_Task requirements_. Copy, from the entries below, each line where the word "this" can be found.

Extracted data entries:

----

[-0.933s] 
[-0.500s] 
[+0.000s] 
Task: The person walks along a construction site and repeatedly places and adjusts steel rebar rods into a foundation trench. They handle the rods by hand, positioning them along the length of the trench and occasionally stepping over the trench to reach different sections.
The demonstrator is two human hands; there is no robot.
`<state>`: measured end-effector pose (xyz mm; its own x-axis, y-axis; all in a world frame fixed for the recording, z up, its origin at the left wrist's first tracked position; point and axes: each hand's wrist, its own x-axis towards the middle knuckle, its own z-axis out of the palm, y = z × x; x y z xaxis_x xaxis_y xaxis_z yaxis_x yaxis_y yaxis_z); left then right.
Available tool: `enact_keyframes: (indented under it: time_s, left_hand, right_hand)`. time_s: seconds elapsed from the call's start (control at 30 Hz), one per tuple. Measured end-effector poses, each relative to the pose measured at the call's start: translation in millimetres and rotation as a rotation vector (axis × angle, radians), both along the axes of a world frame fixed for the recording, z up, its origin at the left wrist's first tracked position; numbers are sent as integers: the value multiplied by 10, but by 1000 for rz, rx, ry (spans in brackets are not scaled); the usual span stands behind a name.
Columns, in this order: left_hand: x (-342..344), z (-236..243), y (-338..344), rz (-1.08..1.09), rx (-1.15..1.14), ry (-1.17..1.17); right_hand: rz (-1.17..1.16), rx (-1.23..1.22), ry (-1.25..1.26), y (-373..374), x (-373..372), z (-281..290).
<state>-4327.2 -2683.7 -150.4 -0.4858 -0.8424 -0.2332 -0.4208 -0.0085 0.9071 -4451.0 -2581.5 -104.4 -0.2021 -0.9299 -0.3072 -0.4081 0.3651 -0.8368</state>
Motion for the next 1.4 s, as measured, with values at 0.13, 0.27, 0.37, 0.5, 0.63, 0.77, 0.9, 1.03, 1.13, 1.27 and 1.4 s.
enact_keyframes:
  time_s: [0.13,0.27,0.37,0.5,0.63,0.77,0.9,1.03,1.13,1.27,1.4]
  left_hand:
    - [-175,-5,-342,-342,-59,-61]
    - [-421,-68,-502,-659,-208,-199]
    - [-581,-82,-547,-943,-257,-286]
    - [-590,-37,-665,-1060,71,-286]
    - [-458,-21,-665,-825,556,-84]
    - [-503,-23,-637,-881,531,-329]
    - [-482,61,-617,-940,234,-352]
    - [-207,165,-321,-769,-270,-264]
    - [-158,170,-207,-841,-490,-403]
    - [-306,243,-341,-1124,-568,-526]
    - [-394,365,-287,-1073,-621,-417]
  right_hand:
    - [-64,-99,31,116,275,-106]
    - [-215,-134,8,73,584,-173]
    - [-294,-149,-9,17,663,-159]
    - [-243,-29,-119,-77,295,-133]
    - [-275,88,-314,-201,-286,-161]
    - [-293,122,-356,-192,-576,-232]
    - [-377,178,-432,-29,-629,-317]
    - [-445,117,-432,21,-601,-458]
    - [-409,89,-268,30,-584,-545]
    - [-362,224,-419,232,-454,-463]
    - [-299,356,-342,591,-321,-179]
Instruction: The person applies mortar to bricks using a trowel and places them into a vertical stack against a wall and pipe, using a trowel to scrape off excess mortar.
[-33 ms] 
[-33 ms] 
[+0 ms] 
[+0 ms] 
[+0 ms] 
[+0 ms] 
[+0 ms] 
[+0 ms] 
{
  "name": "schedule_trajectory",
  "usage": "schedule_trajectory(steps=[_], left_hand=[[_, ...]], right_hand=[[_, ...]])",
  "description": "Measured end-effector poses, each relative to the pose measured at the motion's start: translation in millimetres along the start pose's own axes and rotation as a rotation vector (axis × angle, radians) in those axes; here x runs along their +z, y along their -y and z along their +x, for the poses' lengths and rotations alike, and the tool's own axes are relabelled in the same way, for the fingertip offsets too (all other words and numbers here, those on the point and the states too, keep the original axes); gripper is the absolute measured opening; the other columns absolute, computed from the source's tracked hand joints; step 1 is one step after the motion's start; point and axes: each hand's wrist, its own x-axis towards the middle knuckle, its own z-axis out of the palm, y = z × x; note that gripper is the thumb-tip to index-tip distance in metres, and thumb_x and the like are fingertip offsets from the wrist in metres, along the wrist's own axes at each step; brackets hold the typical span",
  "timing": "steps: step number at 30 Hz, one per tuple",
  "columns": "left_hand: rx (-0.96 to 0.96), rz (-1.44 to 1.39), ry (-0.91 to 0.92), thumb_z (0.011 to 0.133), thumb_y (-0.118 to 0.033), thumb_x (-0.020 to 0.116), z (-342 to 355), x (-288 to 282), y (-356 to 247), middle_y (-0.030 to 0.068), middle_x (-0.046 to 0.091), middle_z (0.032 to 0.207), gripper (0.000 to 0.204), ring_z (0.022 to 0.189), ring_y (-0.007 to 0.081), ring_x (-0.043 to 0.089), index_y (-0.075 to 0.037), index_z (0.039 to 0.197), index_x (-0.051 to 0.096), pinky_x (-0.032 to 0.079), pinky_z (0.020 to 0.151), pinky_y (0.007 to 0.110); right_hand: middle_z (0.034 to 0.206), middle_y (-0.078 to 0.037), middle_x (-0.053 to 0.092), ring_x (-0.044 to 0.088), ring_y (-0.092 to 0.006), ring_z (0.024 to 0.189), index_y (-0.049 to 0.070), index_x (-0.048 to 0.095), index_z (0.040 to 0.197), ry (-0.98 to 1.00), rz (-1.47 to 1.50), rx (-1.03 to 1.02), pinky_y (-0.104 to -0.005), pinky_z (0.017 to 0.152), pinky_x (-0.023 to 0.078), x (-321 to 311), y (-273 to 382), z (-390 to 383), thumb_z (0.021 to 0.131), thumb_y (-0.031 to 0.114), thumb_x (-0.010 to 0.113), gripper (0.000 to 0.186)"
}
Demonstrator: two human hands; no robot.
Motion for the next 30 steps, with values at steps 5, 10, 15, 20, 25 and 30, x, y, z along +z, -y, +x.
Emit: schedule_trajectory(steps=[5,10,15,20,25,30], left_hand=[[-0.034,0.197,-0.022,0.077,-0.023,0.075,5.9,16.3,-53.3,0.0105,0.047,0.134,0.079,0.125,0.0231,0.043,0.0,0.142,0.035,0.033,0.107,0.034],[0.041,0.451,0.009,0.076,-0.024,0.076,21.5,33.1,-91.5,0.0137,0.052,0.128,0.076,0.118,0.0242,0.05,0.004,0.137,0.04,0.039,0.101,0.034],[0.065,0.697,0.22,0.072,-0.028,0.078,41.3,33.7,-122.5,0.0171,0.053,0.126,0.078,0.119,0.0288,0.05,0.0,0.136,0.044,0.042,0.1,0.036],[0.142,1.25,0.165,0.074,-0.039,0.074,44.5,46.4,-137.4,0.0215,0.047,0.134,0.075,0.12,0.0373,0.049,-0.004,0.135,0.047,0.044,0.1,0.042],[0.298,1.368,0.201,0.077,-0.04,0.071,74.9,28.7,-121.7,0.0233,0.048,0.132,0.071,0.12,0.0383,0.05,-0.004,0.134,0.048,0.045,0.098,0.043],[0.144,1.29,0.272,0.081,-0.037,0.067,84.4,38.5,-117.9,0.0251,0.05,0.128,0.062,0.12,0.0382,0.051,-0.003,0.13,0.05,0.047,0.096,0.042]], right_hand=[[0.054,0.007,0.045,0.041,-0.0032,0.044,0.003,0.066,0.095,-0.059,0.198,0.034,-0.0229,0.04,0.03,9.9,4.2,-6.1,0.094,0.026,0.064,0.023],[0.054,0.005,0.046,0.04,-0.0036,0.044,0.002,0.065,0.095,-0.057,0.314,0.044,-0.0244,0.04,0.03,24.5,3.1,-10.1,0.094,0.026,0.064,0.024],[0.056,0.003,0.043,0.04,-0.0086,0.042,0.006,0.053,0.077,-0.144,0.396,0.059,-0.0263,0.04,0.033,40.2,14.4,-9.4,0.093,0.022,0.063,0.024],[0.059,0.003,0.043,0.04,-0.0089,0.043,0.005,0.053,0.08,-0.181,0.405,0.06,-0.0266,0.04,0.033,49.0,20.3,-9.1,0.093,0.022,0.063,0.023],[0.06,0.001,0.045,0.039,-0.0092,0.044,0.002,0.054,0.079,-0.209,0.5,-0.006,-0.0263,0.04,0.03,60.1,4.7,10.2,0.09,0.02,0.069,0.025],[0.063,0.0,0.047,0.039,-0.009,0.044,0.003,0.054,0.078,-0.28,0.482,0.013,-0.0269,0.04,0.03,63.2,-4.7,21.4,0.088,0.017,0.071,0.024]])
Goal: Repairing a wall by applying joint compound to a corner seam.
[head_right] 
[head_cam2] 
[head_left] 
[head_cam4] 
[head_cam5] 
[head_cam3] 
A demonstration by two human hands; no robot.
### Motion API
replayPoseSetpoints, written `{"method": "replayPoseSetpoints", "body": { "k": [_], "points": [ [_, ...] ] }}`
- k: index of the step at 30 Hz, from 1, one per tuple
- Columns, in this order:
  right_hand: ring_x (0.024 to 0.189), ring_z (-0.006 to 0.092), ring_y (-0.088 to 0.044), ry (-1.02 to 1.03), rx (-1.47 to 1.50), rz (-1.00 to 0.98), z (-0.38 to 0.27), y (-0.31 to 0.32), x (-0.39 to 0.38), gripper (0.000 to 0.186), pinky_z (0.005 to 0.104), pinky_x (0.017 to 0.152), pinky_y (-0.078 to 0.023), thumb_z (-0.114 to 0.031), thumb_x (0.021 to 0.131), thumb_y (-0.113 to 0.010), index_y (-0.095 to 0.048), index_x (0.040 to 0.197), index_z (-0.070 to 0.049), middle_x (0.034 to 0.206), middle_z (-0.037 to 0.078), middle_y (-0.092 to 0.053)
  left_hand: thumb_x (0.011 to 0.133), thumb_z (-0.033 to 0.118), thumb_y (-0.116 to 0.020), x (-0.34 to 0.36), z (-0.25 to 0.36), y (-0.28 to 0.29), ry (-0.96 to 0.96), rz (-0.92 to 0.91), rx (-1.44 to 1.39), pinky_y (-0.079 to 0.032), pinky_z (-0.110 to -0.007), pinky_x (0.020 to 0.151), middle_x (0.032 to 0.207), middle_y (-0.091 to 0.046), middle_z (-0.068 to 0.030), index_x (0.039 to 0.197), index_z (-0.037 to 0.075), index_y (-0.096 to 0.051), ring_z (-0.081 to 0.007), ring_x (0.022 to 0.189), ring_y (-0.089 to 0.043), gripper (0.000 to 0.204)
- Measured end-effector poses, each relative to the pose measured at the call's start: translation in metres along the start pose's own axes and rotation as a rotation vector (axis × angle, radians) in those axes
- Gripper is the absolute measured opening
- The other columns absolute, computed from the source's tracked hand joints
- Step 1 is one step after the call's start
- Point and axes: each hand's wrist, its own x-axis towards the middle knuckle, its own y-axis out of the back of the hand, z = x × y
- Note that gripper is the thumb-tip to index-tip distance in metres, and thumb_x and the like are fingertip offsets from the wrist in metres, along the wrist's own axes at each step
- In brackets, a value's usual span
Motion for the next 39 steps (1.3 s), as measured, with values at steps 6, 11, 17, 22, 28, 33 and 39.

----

_Answer section_.
Columns, in this order: left_hand: x (-342..344), z (-236..243), y (-338..344), rz (-1.08..1.09), rx (-1.15..1.14), ry (-1.17..1.17); right_hand: rz (-1.17..1.16), rx (-1.23..1.22), ry (-1.25..1.26), y (-373..374), x (-373..372), z (-281..290).
- Columns, in this order:

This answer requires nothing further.